Many family names throughout the world are derived from first names. However, in most societies, they are patronymic—namely, expansions of fathers’ names. These are all men’s names: names of the heads of tribes, of families, and the like. Among Jewish family names, however, there are many names that are based on women’s first names.

The use of women’s names as the basis for family names is the outcome of a particular social situation that existed in Eastern Europe at the time when Jews, who were residents of the Russian Empire, were compelled to put family names in their formal papers. In 1804, an edict forced Jews to choose family names. In 1844, Jews also had to register in the city censuses. In addition, a law of 1850 forbade Jews to change their family names, even after converting to Christianity. Until that time, most Ashkenazi Jews had no family names (family names were much more common among Sephardi Jews, even as early as the Middle Ages). In their papers—both internal Jewish papers and papers destined for other purposes—they were called only by their private names and their fathers’ names, sometimes with an additional appellation.
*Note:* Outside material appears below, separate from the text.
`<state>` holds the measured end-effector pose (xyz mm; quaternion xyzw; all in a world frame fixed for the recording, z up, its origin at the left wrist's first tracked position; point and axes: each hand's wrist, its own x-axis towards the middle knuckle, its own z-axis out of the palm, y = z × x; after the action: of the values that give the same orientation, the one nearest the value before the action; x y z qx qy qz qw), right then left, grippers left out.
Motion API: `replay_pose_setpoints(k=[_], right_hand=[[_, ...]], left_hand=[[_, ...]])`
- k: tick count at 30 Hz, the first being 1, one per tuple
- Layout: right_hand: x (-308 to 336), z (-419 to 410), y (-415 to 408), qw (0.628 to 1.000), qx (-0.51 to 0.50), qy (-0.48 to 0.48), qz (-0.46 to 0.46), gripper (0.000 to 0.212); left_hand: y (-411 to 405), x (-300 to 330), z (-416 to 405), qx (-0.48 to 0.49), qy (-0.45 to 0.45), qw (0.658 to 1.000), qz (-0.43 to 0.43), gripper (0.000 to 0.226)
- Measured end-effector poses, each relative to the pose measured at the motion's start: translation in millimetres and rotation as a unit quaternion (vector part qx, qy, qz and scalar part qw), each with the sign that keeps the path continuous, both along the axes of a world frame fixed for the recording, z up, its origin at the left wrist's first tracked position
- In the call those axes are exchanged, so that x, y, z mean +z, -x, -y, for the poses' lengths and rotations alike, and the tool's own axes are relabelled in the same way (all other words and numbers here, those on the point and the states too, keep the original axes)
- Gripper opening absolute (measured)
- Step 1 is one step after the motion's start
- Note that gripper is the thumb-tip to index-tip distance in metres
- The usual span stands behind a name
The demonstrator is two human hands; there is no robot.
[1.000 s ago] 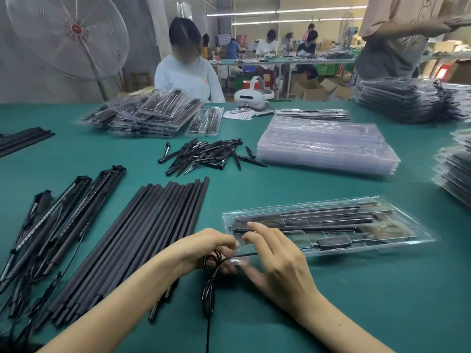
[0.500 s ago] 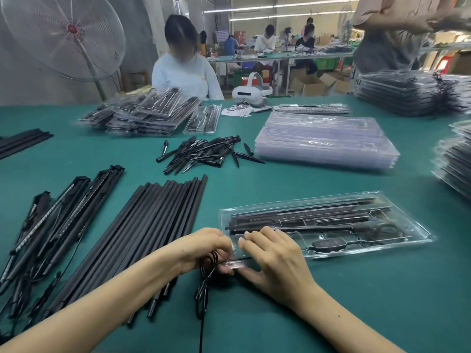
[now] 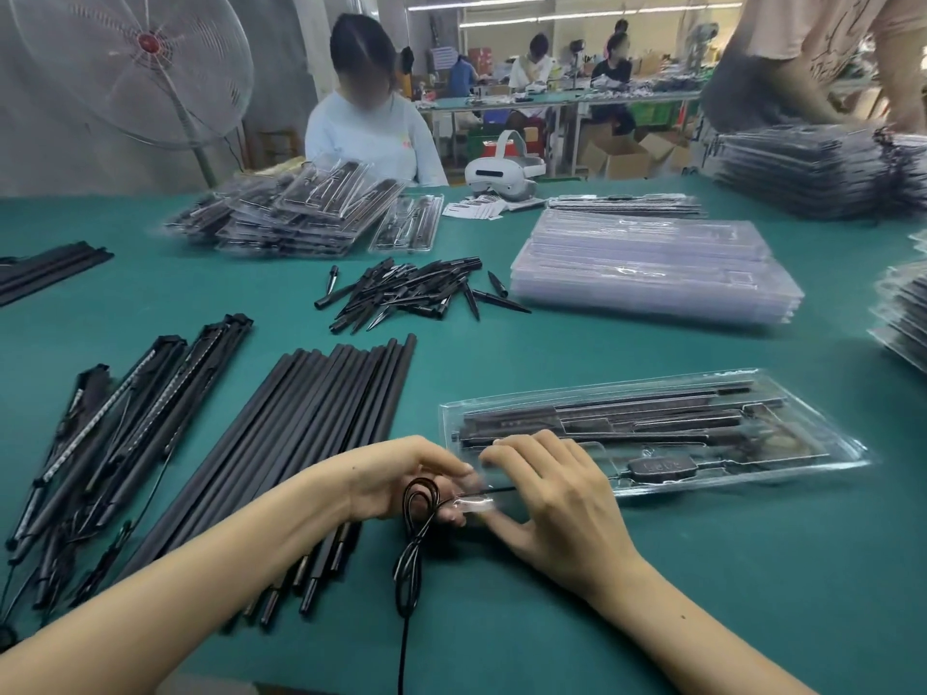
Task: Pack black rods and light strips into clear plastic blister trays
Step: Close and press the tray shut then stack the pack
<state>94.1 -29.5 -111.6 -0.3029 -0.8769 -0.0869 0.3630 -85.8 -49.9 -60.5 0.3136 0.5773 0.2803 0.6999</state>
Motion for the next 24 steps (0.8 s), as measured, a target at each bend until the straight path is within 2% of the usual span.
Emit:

Once it became compulsory to choose family names, every family chose a different name for itself Many of those names were chosen according to the family’s profession or place of residence. Many names, however, were a formal fixation of existing nicknames, be it after the father or after a woman: sometimes the matriarch of the family, sometimes the wife or the mother-in-law.

The first instances of this phenomenon date back to the 16th Century: two of the leading sages of the generation in Poland had appellations based on women’s names. The great Talmudic commentator, the Maharsha (1555-1631), whose full name was Rabbi Shmuel Eideles, was named after his mother-in-law, the rich woman Eidel, who generously supported him and his yeshiva for many years. The Talmudic commentator and Halakhic decisor, author of the book called Bakh, Rabbi Yool Sirkis (or Surkis), was called after a woman named Sarah. In a later generation, we find the mysterious Hassidic figure. Rabbi Leib Sara’s, who was called so after his mother, Sara.

The reason for having family names based on the names of the women in the family has to do with a particular social structure that existed in many places in Eastern Europe. Many husbands—and not necessarily professionals, such as rabbis or ritual slaughterers—used to sit in houses of study and learn Torah, while the burden of providing the livelihood fell on the shoulders of their wives. Women would run shops or deal in commerce or trade, in addition to being homemakers and mothers. As a result, they were much more famous than their husbands, who were known only to a limited circle of friends. No wonder, then, that many men were called after their wives, for they were much more widely known. Therefore, when family names had to be chosen, they often were only slight variations (sometimes by adding a Slavic suffix) to nicknames by which they had been known previously. In the Austrian Empire, Jews had to choose from among a limited number of possible family names which, because of anti-Semitism, often were ugly and odious. The Jews of the Russian Empire, however, were given the freedom to select family names at will; thus, many old nicknames were preserved as formal family names.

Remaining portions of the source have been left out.